Why Join Us?
We are looking for a technically strong and AI-savvy
Escalation & Reliability Manager to own production reliability, incident management, and cross-functional prioritization. This role leads our AI-driven automation strategy, drives self-healing infrastructure development, and sets a new standard for modern reliability engineering.
Key Responsibilities
- Own production incidents and escalations end-to-end — from mitigation to RCA to corrective action.
- Lead the design and development of self-healing systems capable of detecting, diagnosing, and remediating incidents autonomously.
- Drive automation of repetitive operational workflows using AI/ML-based solutions to reduce toil and MTTR.
- Lead and mentor the SRE team; improve monitoring, alerting, and observability.
- Manage the cross-functional Squad handling customer and production issues; align priorities across Support, QA, R&D, and Sources.

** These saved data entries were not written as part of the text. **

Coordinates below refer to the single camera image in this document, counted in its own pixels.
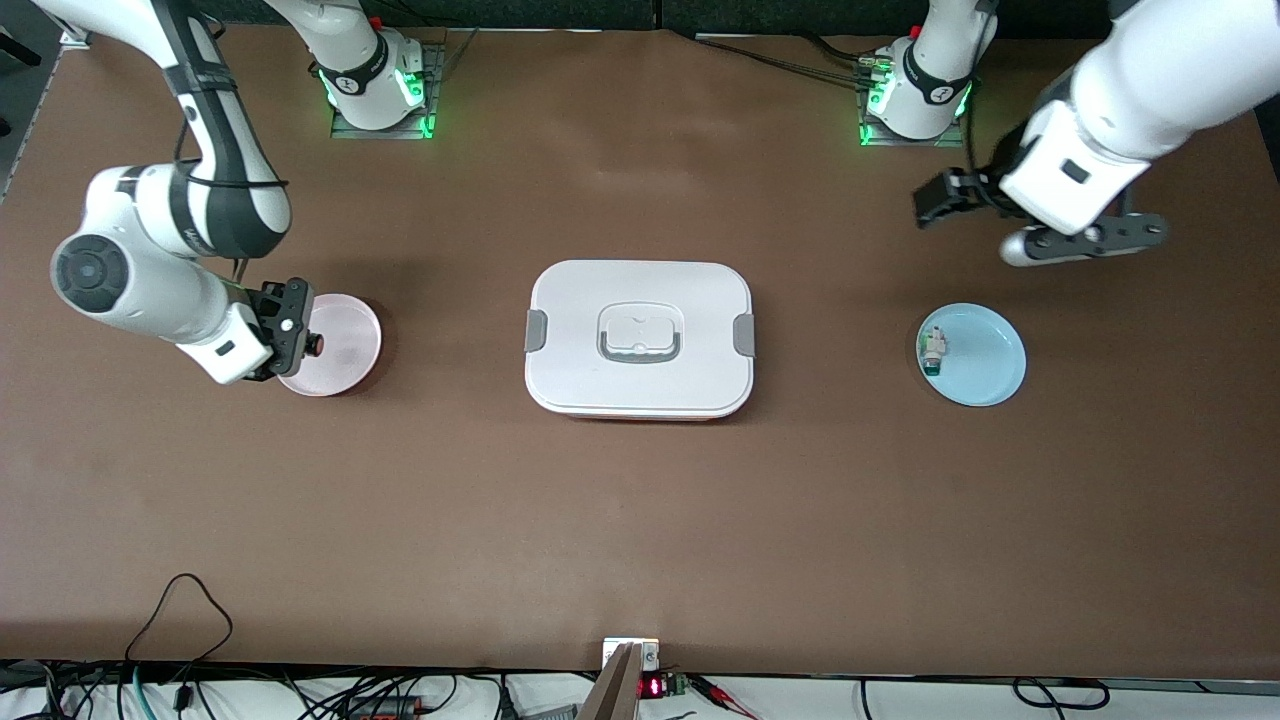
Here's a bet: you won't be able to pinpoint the small white box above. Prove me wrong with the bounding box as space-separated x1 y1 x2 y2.
603 638 661 673

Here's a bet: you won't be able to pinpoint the pink round plate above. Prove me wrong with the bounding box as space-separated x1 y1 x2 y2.
275 293 383 398

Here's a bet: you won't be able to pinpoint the light blue round plate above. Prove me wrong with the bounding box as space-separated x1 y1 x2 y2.
916 302 1028 408

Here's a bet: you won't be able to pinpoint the orange and black device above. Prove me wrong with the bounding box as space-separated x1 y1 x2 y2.
345 693 429 720

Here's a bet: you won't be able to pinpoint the red and black clip leads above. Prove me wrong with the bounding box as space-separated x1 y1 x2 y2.
690 676 763 719

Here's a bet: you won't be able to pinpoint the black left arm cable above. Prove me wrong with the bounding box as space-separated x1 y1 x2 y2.
960 60 991 181

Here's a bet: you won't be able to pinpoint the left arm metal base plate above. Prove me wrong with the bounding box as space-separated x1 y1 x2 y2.
858 60 966 149

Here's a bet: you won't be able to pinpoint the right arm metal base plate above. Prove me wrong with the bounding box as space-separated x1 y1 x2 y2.
330 45 438 141

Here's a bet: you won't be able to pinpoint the black base power cables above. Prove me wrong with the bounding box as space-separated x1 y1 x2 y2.
695 33 886 89

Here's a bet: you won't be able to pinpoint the white lunch box grey handle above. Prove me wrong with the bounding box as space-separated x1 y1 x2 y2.
524 259 757 422

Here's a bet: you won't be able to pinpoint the black looped cable with plug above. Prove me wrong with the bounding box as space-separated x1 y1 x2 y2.
125 573 234 713

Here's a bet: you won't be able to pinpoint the aluminium camera mount bar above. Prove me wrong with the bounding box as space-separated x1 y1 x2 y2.
578 642 646 720

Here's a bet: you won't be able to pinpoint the black coiled cable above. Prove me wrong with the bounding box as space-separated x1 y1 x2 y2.
1012 678 1111 711

- Track key operational metrics and lead long-term reliability improvements.
Qualifications
- 3+ years in SRE or Incident Management.
- Mandatory: Hands-on experience applied to operational challenges (AIOps, anomaly detection, LLM-based automation, or auto-remediation).

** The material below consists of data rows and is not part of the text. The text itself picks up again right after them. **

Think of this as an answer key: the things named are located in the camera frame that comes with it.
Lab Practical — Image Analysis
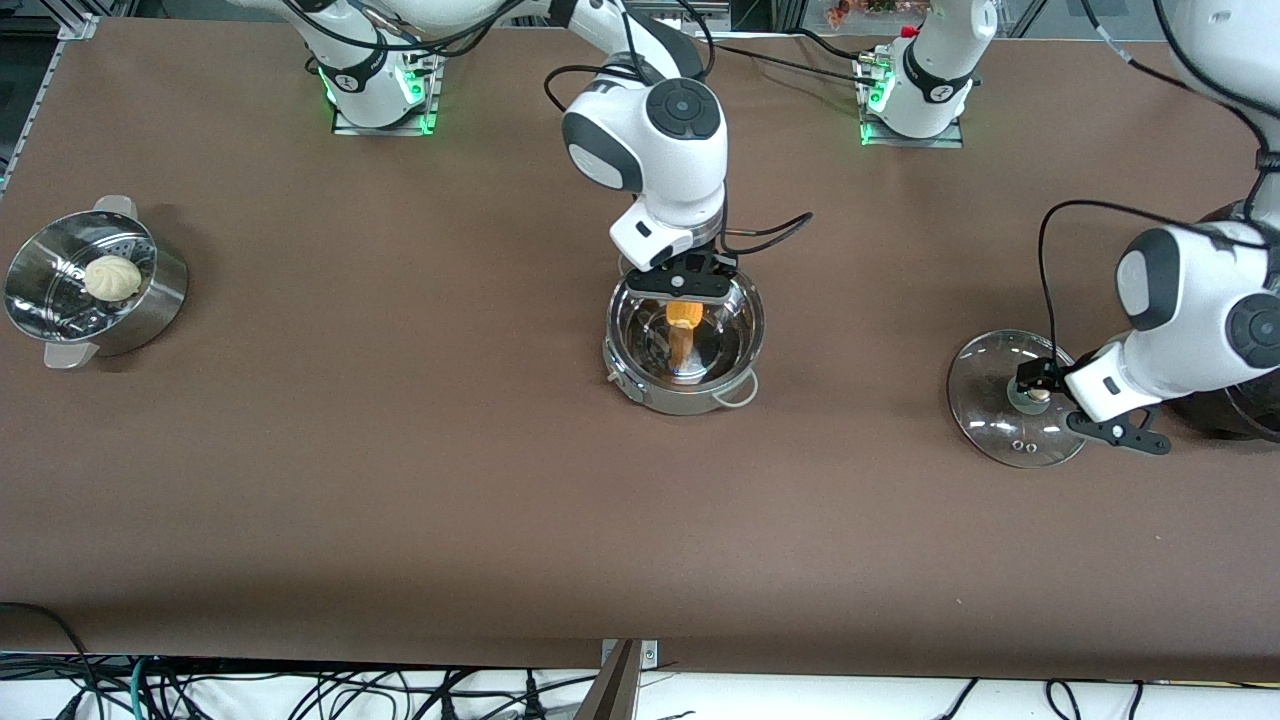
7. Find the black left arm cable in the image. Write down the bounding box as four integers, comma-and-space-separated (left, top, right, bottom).
1037, 0, 1280, 366

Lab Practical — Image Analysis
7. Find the thick black floor cable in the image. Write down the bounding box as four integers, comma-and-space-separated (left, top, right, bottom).
0, 601, 96, 701

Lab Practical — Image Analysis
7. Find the aluminium frame extrusion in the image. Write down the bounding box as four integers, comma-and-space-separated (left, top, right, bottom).
55, 0, 101, 41

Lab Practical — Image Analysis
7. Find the white steamed bun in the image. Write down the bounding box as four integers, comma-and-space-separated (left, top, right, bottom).
82, 255, 143, 303

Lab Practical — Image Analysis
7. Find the steel steamer pot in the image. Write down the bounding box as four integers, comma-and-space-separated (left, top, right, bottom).
5, 195, 189, 371

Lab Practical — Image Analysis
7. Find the yellow corn cob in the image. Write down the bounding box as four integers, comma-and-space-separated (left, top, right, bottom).
666, 303, 703, 369

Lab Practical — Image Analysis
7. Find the grey steel pot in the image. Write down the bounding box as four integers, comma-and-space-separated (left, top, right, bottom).
602, 262, 767, 417

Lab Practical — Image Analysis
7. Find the brown table mat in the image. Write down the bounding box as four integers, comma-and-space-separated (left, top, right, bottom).
0, 15, 1280, 683

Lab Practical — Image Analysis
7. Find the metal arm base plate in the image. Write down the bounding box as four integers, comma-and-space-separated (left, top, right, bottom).
858, 55, 966, 149
332, 45, 441, 136

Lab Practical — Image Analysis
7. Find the black table cable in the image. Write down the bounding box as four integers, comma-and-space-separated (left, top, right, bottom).
700, 30, 873, 87

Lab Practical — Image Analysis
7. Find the brown metal bar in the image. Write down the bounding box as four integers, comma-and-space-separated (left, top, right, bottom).
575, 640, 641, 720

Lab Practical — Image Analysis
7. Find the black rice cooker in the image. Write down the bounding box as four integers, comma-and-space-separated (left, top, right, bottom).
1165, 200, 1280, 443

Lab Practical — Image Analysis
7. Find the glass pot lid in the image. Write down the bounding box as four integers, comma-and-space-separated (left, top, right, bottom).
947, 330, 1091, 469

- Proven track record of automating workflows and reducing manual toil at scale.
- Strong cloud background (AWS/Azure/GCP) and experience with Kubernetes, Docker, and CI/CD.
- Proficiency with observability tools (Grafana, Prometheus, ELK) and scripting (Python, Bash).
- Demonstrated leadership in high-pressure, cross-functional environments.
Advantages
- Background in cybersecurity or SaaS platforms.
- Experience with LLMOps, AI agents, or orchestration platforms (e.g., n8n, Temporal).
- Familiarity with Jira or Salesforce.
Key Attributes
- Strong ownership, accountability, and composure under pressure.
- Passionate about leveraging AI to automate workflows, reduce toil, and accelerate incident resolution.
- Visionary about self-healing operations — able to both define the strategy and drive its implementation.
- Collaborative leader with the ability to align cross-functional stakeholders.
- Technically hands-on systems-level thinker with the drive to engineer scalable, long-term solutions.